■ ACTIVITY:
Would you please output, word for word, the span of the listing below that opens on the line containing "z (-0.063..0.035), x" and closes on the line containing "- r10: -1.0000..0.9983"? Include both ends and nothing more.

■ MATERIAL PROVIDED:
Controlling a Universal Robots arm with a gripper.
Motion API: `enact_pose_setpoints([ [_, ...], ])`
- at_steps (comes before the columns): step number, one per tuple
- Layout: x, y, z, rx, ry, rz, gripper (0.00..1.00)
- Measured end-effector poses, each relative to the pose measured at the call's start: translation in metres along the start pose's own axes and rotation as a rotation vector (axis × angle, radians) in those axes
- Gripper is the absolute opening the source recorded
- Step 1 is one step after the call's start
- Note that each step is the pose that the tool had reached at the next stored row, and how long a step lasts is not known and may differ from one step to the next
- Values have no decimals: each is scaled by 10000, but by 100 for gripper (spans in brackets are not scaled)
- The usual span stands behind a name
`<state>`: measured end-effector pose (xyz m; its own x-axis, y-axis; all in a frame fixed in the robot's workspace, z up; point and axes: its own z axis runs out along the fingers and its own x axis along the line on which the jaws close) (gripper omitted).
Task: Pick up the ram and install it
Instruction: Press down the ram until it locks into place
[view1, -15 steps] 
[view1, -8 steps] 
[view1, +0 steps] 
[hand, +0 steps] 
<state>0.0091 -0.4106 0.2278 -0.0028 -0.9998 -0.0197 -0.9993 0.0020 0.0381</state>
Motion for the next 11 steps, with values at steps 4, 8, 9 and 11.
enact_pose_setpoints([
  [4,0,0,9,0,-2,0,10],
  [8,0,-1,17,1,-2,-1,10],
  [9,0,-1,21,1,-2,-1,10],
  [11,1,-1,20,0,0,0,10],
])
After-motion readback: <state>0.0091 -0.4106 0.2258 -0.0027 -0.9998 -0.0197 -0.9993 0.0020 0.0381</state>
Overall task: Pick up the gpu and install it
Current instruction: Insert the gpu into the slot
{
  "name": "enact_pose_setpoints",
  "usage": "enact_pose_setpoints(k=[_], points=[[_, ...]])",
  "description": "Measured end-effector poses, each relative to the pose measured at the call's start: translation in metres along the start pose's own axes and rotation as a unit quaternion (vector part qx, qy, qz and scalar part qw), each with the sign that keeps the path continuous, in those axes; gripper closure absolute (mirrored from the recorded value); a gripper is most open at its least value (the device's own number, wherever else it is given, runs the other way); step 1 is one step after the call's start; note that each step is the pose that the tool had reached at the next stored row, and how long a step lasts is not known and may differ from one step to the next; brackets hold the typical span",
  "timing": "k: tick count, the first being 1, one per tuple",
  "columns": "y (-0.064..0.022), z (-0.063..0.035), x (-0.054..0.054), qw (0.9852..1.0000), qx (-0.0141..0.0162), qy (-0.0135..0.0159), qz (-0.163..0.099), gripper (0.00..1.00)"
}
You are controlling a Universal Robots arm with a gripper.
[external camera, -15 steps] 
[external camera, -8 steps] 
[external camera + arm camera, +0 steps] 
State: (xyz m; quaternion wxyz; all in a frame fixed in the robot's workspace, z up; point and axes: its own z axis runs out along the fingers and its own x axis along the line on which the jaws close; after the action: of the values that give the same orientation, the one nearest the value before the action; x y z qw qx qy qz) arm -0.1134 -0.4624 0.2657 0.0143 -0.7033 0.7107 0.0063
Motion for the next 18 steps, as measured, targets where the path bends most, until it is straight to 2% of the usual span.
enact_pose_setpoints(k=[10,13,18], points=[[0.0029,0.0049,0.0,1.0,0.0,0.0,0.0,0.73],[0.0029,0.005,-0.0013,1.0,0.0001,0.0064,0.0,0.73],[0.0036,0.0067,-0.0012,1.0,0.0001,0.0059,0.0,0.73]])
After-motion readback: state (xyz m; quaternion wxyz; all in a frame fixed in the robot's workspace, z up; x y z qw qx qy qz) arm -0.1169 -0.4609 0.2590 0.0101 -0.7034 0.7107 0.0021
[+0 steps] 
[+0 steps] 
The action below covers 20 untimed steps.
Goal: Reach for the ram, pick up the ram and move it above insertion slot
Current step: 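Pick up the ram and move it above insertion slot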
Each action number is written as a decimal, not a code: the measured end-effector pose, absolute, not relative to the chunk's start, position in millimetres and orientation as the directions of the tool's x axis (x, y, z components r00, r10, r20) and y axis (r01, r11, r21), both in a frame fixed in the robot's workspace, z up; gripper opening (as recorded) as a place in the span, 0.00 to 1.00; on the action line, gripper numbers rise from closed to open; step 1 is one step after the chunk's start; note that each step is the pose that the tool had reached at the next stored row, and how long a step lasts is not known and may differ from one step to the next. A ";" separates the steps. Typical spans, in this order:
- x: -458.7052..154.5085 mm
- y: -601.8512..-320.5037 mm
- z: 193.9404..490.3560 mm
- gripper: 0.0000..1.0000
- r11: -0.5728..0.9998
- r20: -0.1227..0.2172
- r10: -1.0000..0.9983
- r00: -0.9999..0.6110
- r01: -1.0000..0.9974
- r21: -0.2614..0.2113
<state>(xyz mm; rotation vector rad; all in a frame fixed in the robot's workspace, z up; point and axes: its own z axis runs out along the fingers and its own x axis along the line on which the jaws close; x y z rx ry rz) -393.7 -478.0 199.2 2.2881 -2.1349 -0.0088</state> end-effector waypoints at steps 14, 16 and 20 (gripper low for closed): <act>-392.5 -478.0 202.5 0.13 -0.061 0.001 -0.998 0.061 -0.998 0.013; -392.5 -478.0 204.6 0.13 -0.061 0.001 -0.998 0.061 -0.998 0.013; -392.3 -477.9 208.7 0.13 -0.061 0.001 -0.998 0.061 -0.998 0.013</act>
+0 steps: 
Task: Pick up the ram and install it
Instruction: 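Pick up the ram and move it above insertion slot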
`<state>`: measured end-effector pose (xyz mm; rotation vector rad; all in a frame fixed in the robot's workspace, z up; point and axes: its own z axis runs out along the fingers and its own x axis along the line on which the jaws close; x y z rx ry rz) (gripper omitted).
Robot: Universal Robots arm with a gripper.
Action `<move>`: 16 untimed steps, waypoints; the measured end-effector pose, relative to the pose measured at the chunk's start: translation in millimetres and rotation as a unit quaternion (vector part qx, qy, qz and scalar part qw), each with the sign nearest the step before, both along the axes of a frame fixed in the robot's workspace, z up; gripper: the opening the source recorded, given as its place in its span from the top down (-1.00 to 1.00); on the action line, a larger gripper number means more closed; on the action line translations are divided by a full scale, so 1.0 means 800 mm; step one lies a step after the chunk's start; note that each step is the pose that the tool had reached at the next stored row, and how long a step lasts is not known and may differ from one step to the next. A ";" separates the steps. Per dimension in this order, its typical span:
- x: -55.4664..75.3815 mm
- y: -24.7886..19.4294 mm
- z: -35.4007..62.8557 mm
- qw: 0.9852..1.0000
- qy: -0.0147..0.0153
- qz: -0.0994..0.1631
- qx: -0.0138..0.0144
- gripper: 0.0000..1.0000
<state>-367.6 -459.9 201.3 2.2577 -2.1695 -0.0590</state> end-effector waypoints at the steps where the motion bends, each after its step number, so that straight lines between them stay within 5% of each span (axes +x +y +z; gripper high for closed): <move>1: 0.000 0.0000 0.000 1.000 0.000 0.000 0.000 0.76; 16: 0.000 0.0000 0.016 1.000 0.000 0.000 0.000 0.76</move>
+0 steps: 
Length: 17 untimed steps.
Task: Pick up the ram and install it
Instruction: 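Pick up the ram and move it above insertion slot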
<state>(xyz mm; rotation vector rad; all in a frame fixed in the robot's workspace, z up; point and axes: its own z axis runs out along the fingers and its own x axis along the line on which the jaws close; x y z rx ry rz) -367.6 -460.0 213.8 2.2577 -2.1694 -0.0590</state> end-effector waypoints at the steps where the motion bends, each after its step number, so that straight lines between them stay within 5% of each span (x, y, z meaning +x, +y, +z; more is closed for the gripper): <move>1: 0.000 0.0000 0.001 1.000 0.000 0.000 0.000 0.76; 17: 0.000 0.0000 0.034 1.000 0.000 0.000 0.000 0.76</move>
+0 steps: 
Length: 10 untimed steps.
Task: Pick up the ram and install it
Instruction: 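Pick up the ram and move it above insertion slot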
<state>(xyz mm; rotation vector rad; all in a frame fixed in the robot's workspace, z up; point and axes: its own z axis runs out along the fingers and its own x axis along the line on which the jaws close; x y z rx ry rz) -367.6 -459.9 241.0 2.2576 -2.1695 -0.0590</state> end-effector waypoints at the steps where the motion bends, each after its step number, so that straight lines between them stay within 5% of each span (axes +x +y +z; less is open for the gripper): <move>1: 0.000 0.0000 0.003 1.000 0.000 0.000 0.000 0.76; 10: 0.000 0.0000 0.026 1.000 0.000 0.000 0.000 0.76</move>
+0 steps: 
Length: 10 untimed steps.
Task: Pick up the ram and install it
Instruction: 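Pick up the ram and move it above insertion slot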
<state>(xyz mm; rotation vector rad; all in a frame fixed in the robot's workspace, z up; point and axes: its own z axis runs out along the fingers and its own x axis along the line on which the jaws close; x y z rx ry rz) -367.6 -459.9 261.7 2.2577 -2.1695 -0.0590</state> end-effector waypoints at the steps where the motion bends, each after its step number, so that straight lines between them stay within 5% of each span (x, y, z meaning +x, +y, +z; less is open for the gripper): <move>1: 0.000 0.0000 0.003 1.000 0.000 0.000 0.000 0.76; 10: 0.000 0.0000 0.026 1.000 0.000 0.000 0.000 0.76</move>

■ RESPONSE TO THE TASK:
  "columns": "y (-0.064..0.022), z (-0.063..0.035), x (-0.054..0.054), qw (0.9852..1.0000), qx (-0.0141..0.0162), qy (-0.0135..0.0159), qz (-0.163..0.099), gripper (0.00..1.00)"
}
You are controlling a Universal Robots arm with a gripper.
[external camera, -15 steps] 
[external camera, -8 steps] 
[external camera + arm camera, +0 steps] 
State: (xyz m; quaternion wxyz; all in a frame fixed in the robot's workspace, z up; point and axes: its own z axis runs out along the fingers and its own x axis along the line on which the jaws close; after the action: of the values that give the same orientation, the one nearest the value before the action; x y z qw qx qy qz) arm -0.1134 -0.4624 0.2657 0.0143 -0.7033 0.7107 0.0063
Motion for the next 18 steps, as measured, targets where the path bends most, until it is straight to 2% of the usual span.
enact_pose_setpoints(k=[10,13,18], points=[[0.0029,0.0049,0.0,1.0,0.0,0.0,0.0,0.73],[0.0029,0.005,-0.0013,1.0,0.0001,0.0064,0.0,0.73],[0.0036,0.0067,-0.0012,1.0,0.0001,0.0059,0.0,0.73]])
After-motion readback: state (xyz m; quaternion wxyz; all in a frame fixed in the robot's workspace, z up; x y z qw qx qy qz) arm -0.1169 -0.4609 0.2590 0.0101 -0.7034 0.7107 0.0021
[+0 steps] 
[+0 steps] 
The action below covers 20 untimed steps.
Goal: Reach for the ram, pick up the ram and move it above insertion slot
Current step: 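Pick up the ram and move it above insertion slot
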Each action number is written as a decimal, not a code: the measured end-effector pose, absolute, not relative to the chunk's start, position in millimetres and orientation as the directions of the tool's x axis (x, y, z components r00, r10, r20) and y axis (r01, r11, r21), both in a frame fixed in the robot's workspace, z up; gripper opening (as recorded) as a place in the span, 0.00 to 1.00; on the action line, gripper numbers rise from closed to open; step 1 is one step after the chunk's start; note that each step is the pose that the tool had reached at the next stored row, and how long a step lasts is not known and may differ from one step to the next. A ";" separates the steps. Typical spans, in this order:
- x: -458.7052..154.5085 mm
- y: -601.8512..-320.5037 mm
- z: 193.9404..490.3560 mm
- gripper: 0.0000..1.0000
- r11: -0.5728..0.9998
- r20: -0.1227..0.2172
- r10: -1.0000..0.9983

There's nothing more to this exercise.